* _Problem statement_: From the first line of the records through the line containing "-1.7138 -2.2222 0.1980", retype every line exactly and nothing else.
* * * *
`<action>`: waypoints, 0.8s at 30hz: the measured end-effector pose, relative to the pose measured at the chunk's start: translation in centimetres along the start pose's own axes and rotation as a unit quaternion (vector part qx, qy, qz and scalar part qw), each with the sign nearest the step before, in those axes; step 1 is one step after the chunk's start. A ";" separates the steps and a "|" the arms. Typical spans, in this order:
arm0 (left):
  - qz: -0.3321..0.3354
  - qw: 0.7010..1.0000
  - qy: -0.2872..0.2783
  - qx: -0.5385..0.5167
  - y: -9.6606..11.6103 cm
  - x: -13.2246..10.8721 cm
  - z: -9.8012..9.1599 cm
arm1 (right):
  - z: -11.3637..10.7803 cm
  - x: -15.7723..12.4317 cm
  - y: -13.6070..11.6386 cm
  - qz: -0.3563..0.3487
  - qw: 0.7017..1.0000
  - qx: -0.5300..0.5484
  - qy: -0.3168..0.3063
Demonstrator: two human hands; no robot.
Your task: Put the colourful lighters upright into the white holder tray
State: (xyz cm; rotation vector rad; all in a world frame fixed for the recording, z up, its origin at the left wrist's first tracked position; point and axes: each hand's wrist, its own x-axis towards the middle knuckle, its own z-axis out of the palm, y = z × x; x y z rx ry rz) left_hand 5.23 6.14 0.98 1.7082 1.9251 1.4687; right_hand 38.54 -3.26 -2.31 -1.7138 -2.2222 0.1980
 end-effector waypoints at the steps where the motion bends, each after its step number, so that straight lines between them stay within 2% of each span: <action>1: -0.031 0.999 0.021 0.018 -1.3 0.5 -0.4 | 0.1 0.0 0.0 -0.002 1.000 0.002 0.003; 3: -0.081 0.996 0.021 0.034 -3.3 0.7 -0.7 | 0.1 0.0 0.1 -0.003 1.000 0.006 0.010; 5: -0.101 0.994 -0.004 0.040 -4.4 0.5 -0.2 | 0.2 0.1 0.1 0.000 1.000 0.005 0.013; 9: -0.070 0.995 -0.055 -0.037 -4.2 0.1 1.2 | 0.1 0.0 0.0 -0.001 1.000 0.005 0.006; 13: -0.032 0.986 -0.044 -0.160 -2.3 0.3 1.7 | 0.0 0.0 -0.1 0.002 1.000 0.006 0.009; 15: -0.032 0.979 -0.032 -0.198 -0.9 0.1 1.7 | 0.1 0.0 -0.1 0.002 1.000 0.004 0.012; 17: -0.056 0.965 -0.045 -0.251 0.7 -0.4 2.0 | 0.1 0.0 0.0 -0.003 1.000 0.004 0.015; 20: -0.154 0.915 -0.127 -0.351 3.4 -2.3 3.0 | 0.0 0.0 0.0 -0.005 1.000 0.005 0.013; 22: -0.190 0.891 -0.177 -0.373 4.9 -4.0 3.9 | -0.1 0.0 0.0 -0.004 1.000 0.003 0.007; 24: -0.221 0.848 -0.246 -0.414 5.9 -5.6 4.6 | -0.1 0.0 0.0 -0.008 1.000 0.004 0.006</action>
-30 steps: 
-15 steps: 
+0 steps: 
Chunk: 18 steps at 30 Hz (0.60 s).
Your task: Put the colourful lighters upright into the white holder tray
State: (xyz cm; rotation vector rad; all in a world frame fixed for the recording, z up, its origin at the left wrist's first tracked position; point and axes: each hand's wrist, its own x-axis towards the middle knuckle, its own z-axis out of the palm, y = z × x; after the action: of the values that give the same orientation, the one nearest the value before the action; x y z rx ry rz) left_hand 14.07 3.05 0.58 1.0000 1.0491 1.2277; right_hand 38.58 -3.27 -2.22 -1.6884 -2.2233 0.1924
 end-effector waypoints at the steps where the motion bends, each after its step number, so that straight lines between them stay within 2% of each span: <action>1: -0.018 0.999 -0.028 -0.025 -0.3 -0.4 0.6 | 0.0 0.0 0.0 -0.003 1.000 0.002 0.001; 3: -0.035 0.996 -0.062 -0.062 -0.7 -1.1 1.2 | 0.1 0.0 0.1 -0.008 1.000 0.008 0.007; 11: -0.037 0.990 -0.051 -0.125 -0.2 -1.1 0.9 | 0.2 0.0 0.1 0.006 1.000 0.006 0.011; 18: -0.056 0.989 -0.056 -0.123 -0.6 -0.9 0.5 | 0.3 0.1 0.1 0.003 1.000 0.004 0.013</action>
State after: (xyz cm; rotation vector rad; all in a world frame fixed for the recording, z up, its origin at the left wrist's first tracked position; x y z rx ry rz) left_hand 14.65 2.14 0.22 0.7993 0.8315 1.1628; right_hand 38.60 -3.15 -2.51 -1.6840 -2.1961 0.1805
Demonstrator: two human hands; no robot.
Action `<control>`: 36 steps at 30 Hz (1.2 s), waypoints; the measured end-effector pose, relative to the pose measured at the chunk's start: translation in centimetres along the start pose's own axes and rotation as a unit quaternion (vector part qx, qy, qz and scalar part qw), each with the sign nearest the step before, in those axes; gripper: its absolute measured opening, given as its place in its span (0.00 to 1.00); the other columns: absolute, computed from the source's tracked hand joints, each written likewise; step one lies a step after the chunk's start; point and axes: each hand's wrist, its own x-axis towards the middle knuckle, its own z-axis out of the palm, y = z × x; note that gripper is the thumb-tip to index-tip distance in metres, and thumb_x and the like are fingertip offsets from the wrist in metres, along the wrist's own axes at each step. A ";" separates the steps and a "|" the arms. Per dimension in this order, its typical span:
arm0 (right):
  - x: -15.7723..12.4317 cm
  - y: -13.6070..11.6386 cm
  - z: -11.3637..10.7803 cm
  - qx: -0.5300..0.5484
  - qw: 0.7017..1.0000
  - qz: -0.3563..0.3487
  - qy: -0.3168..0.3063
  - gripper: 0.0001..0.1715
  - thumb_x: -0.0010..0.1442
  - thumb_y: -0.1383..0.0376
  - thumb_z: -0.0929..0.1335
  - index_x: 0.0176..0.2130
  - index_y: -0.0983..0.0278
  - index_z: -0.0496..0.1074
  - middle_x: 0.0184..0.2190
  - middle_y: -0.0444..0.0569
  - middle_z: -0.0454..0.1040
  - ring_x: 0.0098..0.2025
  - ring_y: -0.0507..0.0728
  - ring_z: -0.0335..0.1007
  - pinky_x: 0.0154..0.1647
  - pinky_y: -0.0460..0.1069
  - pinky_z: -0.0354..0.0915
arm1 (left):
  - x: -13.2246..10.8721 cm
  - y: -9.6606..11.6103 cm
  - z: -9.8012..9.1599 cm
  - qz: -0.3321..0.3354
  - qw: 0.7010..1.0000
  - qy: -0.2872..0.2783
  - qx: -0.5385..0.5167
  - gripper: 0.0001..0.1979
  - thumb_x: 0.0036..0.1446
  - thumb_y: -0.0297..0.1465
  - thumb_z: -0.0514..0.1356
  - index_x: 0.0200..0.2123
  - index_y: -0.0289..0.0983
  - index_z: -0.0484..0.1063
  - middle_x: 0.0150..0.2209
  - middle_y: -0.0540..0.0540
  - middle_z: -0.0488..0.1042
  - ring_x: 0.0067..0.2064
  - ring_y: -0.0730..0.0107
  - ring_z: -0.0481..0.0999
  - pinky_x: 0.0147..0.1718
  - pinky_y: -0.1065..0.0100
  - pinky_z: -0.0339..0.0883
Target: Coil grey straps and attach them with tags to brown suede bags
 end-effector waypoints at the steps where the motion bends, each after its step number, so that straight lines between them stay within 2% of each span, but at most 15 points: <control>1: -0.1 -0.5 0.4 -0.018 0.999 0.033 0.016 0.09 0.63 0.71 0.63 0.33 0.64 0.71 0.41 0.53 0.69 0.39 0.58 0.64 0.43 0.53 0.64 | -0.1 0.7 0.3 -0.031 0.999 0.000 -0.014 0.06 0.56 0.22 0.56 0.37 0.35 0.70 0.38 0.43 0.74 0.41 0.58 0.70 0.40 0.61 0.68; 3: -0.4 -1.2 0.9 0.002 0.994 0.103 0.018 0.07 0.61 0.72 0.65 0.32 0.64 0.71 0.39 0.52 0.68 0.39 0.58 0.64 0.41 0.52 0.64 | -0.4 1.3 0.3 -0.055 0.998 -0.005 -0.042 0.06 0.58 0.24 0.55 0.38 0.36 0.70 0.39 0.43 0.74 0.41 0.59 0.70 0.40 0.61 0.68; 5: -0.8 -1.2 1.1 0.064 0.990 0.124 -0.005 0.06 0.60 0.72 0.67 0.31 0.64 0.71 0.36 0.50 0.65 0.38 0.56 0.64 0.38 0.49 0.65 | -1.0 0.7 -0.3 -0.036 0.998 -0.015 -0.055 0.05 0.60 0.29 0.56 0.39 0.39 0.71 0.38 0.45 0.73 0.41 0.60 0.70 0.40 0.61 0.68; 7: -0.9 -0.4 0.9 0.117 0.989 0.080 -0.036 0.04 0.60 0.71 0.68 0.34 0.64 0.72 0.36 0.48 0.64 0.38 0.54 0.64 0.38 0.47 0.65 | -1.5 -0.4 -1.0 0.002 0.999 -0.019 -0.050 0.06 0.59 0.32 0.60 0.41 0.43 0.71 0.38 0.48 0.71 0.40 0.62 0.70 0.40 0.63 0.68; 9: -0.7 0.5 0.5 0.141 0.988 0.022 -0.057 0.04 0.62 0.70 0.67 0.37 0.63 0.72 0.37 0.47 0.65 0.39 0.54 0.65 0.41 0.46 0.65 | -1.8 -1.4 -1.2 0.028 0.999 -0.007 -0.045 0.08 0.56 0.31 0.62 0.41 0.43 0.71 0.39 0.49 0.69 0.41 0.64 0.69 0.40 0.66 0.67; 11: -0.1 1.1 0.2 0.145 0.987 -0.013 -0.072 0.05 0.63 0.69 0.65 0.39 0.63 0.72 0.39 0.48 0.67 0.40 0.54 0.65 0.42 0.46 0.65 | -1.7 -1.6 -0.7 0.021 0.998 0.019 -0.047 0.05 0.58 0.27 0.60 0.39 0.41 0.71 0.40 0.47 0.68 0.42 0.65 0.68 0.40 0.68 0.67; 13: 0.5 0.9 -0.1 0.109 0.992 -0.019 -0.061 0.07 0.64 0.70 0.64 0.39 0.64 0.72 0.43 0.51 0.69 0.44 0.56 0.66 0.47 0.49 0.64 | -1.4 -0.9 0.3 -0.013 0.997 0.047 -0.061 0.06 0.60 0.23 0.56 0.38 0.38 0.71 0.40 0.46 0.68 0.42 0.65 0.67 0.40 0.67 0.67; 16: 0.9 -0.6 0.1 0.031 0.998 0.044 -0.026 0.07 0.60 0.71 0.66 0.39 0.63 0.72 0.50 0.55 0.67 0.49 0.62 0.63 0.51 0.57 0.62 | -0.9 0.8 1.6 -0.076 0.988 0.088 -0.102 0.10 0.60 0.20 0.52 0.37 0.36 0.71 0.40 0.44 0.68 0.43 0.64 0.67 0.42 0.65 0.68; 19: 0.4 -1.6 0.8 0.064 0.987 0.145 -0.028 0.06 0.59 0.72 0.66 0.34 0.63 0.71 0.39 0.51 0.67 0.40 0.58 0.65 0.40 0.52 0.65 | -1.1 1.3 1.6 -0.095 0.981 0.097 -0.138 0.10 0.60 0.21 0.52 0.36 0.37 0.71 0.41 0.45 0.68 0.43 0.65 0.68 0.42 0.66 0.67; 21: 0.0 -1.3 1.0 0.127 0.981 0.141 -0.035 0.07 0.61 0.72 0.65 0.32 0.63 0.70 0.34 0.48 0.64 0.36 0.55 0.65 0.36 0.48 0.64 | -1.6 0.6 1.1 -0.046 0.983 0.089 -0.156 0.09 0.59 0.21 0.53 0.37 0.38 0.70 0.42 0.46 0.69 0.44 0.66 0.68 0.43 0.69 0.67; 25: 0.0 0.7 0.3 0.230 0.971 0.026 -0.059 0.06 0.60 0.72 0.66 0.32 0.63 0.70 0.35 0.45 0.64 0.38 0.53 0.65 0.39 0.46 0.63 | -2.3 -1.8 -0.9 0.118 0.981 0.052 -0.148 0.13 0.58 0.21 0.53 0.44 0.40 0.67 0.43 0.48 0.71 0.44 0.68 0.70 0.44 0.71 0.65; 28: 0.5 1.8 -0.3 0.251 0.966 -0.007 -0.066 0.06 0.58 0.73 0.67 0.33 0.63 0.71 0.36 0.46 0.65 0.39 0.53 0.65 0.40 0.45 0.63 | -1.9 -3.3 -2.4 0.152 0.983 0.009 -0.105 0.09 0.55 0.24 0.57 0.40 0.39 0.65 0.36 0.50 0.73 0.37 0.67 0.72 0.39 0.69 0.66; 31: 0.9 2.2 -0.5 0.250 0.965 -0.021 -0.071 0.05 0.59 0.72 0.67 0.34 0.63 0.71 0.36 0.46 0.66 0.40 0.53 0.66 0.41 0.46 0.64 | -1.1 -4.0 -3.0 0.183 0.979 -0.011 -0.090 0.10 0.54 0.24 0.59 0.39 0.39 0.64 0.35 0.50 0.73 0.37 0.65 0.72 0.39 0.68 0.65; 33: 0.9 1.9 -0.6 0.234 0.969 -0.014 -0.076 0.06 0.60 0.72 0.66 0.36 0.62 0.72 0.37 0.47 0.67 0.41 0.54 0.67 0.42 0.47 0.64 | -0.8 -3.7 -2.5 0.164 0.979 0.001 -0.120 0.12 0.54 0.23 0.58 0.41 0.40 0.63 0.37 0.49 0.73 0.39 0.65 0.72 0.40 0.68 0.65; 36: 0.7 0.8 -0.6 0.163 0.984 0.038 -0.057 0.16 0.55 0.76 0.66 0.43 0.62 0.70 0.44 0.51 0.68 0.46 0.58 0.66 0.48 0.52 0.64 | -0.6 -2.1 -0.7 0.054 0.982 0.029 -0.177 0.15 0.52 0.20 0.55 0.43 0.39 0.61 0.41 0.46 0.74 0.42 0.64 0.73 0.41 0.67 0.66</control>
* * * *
* _Problem solution_:
`<action>`: waypoints, 0.8s at 30hz: the measured end-effector pose, relative to the pose measured at the chunk's start: translation in centimetres along the start pose's own axes and rotation as a unit quaternion (vector part qx, qy, qz and scalar part qw), each with the sign nearest the step before, in those axes; step 1 is one step after the chunk's start. A ";" separates the steps and a "|" the arms. Typical spans, in this order:
arm0 (left):
  - qz: -0.3321..0.3354
  - qw: 0.7010..1.0000
  - qy: -0.2872..0.2783
  - qx: -0.5385..0.5167
  - y: -9.6606..11.6103 cm
  - x: -13.2246..10.8721 cm
  - z: -9.8012..9.1599 cm
arm1 (right):
  - z: -11.3637..10.7803 cm
  - x: -15.7723..12.4317 cm
  - y: -13.6070..11.6386 cm
  - qz: -0.3563..0.3487
  - qw: 0.7017..1.0000
  - qx: -0.5300..0.5484
  - qy: -0.3168..0.3063
Demonstrator: two human hands; no robot.
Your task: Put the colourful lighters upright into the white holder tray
State: (xyz cm; rotation vector rad; all in a world frame fixed for the recording, z up, its origin at the left wrist's first tracked position; point and axes: each hand's wrist, its own x-axis towards the middle knuckle, its own z-axis out of the palm, y = z × x; x y z rx ry rz) left_hand 5.23 6.14 0.98 1.7082 1.9251 1.4687; right_hand 38.54 -3.26 -2.31 -1.7138 -2.2222 0.1980

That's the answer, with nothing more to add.